### What is being asked
Whenever a line in the material below contains "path", copy that line.

### Data
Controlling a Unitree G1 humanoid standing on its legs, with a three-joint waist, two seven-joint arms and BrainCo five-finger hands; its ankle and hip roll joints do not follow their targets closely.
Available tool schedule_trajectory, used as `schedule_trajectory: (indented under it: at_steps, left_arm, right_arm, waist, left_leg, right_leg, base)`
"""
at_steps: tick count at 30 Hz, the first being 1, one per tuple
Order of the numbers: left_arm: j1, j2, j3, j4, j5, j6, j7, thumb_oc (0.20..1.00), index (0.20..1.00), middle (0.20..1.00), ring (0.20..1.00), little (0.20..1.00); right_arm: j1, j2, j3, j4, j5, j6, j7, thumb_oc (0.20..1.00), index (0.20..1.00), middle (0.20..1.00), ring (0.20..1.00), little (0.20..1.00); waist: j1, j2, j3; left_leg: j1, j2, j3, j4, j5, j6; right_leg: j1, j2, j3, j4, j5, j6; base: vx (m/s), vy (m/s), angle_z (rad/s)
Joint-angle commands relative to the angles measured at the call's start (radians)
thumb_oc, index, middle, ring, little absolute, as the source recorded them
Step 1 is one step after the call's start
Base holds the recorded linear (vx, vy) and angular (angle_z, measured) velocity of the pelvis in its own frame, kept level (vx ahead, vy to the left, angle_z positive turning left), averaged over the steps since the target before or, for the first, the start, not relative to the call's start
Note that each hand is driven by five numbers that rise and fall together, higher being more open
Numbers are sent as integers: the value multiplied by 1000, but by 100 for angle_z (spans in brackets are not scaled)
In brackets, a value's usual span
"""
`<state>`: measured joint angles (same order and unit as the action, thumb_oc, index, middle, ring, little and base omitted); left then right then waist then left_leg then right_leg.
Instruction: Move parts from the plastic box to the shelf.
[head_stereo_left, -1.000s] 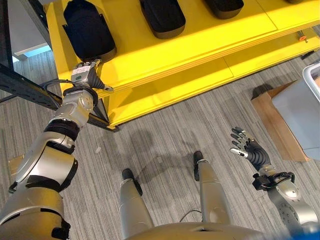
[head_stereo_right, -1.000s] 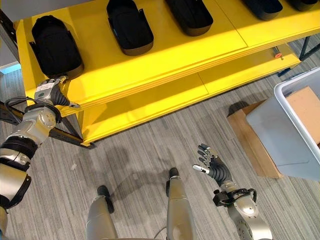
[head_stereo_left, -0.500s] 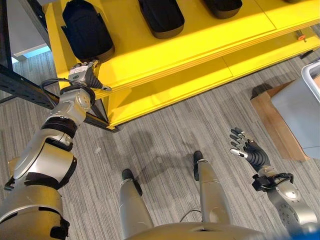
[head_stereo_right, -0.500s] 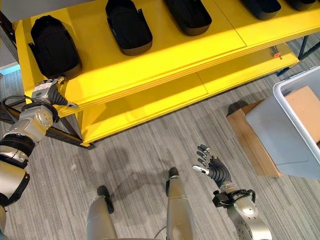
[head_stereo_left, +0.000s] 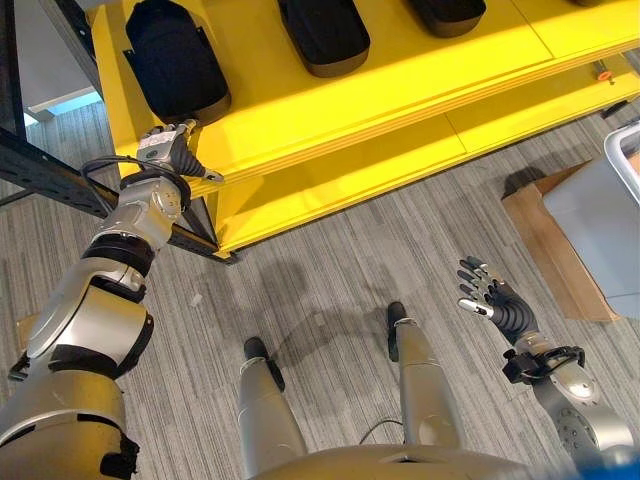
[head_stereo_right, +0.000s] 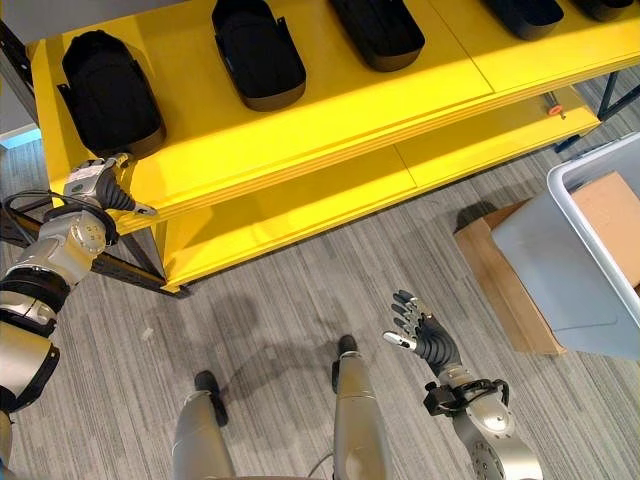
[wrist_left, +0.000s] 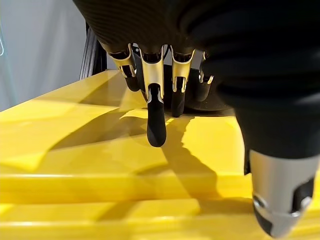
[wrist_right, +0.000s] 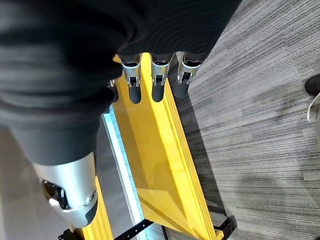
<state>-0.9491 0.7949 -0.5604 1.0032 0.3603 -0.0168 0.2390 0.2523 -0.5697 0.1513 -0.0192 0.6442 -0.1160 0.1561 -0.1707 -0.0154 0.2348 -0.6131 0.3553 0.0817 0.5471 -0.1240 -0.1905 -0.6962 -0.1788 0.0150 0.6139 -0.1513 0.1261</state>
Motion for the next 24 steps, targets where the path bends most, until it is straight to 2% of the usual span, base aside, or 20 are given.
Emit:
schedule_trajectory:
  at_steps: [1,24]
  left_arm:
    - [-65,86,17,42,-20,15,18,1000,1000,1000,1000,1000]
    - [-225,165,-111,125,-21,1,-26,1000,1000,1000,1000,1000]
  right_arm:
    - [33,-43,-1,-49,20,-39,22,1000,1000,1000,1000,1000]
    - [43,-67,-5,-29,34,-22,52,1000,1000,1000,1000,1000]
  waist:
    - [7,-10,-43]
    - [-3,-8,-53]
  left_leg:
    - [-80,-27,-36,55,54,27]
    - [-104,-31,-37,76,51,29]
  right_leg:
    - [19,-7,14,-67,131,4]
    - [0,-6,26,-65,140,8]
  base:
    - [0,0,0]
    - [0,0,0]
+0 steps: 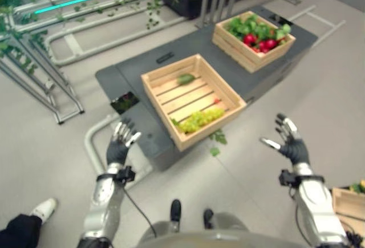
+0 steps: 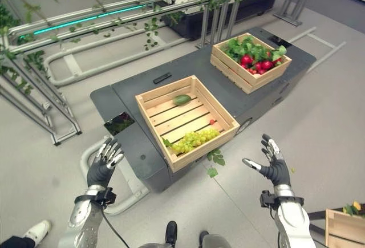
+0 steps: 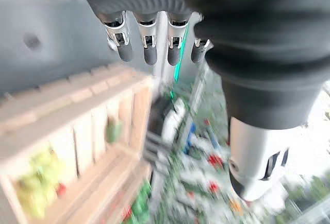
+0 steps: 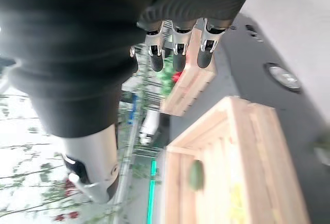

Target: Pick up the fruits from the basket on one side to the basket on the other side

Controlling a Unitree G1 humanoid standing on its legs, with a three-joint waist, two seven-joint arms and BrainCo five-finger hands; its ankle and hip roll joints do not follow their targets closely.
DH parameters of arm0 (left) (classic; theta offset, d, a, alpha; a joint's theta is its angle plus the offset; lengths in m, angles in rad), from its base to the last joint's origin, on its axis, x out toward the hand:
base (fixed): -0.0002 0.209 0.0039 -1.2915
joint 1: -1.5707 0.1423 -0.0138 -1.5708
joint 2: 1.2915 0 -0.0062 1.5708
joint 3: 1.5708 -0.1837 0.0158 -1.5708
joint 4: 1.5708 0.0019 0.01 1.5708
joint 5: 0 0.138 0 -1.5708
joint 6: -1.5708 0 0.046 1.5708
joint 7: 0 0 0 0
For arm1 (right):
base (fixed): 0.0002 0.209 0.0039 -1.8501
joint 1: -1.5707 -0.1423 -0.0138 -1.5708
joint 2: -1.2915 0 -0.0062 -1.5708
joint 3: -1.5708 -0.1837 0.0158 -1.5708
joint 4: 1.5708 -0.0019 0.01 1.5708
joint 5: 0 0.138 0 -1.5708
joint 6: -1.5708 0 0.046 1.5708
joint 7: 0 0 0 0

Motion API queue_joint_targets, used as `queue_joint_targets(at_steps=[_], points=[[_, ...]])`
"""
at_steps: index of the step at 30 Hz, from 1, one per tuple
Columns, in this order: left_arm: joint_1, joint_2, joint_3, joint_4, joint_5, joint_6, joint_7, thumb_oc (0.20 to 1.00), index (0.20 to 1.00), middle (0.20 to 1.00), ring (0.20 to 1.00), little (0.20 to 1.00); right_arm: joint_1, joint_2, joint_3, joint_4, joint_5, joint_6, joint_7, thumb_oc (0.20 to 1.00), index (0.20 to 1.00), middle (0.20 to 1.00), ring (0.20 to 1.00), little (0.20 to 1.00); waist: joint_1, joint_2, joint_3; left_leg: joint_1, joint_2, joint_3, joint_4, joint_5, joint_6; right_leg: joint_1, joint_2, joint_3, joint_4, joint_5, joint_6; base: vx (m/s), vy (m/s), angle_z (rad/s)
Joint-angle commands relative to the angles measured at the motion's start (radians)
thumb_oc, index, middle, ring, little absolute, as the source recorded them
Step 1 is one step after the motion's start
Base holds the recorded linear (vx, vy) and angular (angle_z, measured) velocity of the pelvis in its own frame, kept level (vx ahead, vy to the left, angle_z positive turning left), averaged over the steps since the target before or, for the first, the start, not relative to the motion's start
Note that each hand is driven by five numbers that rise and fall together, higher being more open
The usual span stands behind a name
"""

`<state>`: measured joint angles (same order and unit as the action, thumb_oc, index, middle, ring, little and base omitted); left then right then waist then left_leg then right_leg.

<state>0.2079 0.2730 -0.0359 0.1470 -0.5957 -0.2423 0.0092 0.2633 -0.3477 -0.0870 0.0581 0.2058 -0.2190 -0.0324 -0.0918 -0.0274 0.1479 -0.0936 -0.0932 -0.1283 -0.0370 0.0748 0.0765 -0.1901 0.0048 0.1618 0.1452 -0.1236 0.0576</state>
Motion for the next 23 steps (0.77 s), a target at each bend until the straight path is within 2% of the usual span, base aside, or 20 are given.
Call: queue_joint_targets(at_steps=[1,4,7,12,13,14,17,18,19,23], points=[[0.011,-0.004,0.028,-0.036,0.083,-0.069,0.013,1.0,1.0,1.0,1.0,1.0,-0.02,-0.007,-0.004,0.001,-0.019,-0.038,-0.017,1.0,1.0,1.0,1.0,1.0,0.004,0.002,-0.051,0.012,0.034,0.045,0.024,-0.119,-0.084,0.037,-0.013,-0.03,-0.065,0.041,0.037,0.08,-0.098,0.45],[0.041,-0.015,0.044,0.066,0.1,-0.06,0.017,1.0,1.0,1.0,1.0,1.0,-0.004,-0.019,-0.004,0.083,-0.045,-0.033,-0.026,1.0,1.0,1.0,1.0,1.0,0.019,0.004,-0.084,0.034,0.042,0.051,0.015,-0.127,-0.089,0.09,-0.014,-0.036,-0.121,0.042,0.029,0.12,-0.09,0.12],[0.036,-0.017,0.04,0.099,0.107,-0.057,0.018,1.0,1.0,1.0,1.0,1.0,-0.008,-0.02,0.003,0.112,-0.05,-0.032,-0.031,1.0,1.0,1.0,1.0,1.0,0.019,0.006,-0.085,0.038,0.042,0.049,0.017,-0.129,-0.091,0.1,-0.015,-0.039,-0.129,0.041,0.028,0.05,-0.061,-0.02],[-0.036,-0.031,0.006,0.423,0.113,-0.033,0.009,1.0,1.0,1.0,1.0,1.0,-0.062,-0.049,0.087,0.438,-0.108,-0.011,-0.065,1.0,1.0,1.0,1.0,1.0,0.021,0.013,-0.092,0.057,0.055,0.049,0.018,-0.133,-0.108,0.141,-0.017,-0.054,-0.175,0.05,0.023,0.02,-0.078,0.01],[-0.036,-0.031,0.006,0.424,0.113,-0.033,0.008,1.0,1.0,1.0,1.0,1.0,-0.063,-0.049,0.087,0.438,-0.108,-0.011,-0.065,1.0,1.0,1.0,1.0,1.0,0.021,0.013,-0.092,0.057,0.055,0.049,0.018,-0.133,-0.108,0.141,-0.017,-0.054,-0.175,0.05,0.023,-0.01,-0.07,0.0],[-0.08,-0.052,-0.009,0.565,0.114,-0.017,0.015,1.0,1.0,1.0,1.0,1.0,-0.103,-0.037,0.127,0.626,-0.075,0.006,-0.07,1.0,1.0,1.0,1.0,1.0,0.022,0.016,-0.094,0.058,0.058,0.051,0.02,-0.131,-0.114,0.147,-0.016,-0.055,-0.185,0.054,0.021,0.0,-0.054,0.03],[-0.141,-0.079,-0.017,0.793,0.119,0.006,0.003,1.0,1.0,1.0,1.0,1.0,-0.162,-0.01,0.181,0.852,-0.057,0.028,-0.06,1.0,1.0,1.0,1.0,1.0,0.022,0.016,-0.099,0.067,0.062,0.055,0.025,-0.134,-0.118,0.164,-0.015,-0.06,-0.191,0.052,0.019,0.02,-0.051,0.02],[-0.141,-0.079,-0.017,0.793,0.119,0.006,0.002,1.0,1.0,1.0,1.0,1.0,-0.163,-0.01,0.181,0.852,-0.057,0.028,-0.06,1.0,1.0,1.0,1.0,1.0,0.021,0.016,-0.099,0.067,0.062,0.055,0.025,-0.134,-0.118,0.165,-0.015,-0.06,-0.191,0.052,0.019,0.06,-0.044,0.01],[-0.168,-0.096,-0.026,0.921,0.148,0.026,0.002,1.0,1.0,1.0,1.0,1.0,-0.196,0.014,0.207,1.002,-0.053,0.049,-0.051,1.0,1.0,1.0,1.0,1.0,0.02,0.016,-0.106,0.075,0.063,0.057,0.03,-0.14,-0.119,0.173,-0.011,-0.062,-0.187,0.047,0.014,0.04,-0.028,0.02],[-0.193,-0.116,-0.029,1.053,0.188,0.055,-0.008,1.0,1.0,1.0,1.0,1.0,-0.215,0.048,0.233,1.149,-0.065,0.08,-0.033,1.0,1.0,1.0,1.0,1.0,0.018,0.016,-0.12,0.095,0.064,0.061,0.025,-0.146,-0.12,0.196,-0.006,-0.067,-0.194,0.039,0.007,0.06,-0.033,0.02]])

### Solved exercise
Motion for the next 24 steps, targets where the path bends most, until it is straight to 2% of the usual span, base aside, or 20 are given.
Motion for the next 23 steps (0.77 s), a target at each bend until the straight path is within 2% of the usual span, base aside, or 20 are given.

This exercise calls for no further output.